Action item: Copies of all lines that contain "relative" are needed; take them from the data below.

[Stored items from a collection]
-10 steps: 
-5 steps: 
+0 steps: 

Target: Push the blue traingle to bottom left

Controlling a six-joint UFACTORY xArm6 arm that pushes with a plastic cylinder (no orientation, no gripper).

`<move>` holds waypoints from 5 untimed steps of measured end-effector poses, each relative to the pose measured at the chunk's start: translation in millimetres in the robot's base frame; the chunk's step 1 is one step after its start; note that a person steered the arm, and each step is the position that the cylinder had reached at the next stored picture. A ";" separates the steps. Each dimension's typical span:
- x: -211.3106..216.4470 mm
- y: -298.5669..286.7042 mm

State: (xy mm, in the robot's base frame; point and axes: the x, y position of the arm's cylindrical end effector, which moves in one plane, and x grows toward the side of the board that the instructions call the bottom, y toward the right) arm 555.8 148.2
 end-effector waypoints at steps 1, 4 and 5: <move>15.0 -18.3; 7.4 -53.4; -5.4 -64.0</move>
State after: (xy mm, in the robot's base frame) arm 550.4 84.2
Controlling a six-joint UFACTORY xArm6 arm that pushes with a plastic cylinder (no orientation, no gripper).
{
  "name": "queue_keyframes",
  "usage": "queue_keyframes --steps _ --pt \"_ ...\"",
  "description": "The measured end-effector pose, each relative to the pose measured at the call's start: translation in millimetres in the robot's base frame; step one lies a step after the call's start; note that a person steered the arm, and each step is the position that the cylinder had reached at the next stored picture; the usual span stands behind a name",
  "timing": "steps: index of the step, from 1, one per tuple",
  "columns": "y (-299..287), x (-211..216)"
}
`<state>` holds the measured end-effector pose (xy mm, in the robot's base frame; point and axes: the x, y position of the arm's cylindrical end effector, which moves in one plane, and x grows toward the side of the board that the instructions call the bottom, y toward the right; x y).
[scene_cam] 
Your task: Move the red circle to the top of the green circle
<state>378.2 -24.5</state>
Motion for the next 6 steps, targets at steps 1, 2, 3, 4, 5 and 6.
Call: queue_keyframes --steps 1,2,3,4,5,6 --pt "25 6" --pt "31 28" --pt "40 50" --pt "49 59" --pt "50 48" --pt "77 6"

Worked solution:
`<move>` holds waypoints from 5 untimed steps of measured end-effector poses, each relative to the pose measured at the chunk's start: translation in millimetres in the robot's base frame; the chunk's step 1 is one step after its start; note that a person steered the arm, and each step is the position that the cylinder had reached at the next stored picture. A ";" separates the steps. Each dimension's typical span:
  "description": "The measured end-effector pose, each relative to the pose measured at the call's start: translation in millimetres in the robot's base frame; step one lies a step after the call's start; note that a person steered the arm, and each step is the position that the cylinder had reached at the next stored picture; the usual span stands behind a name",

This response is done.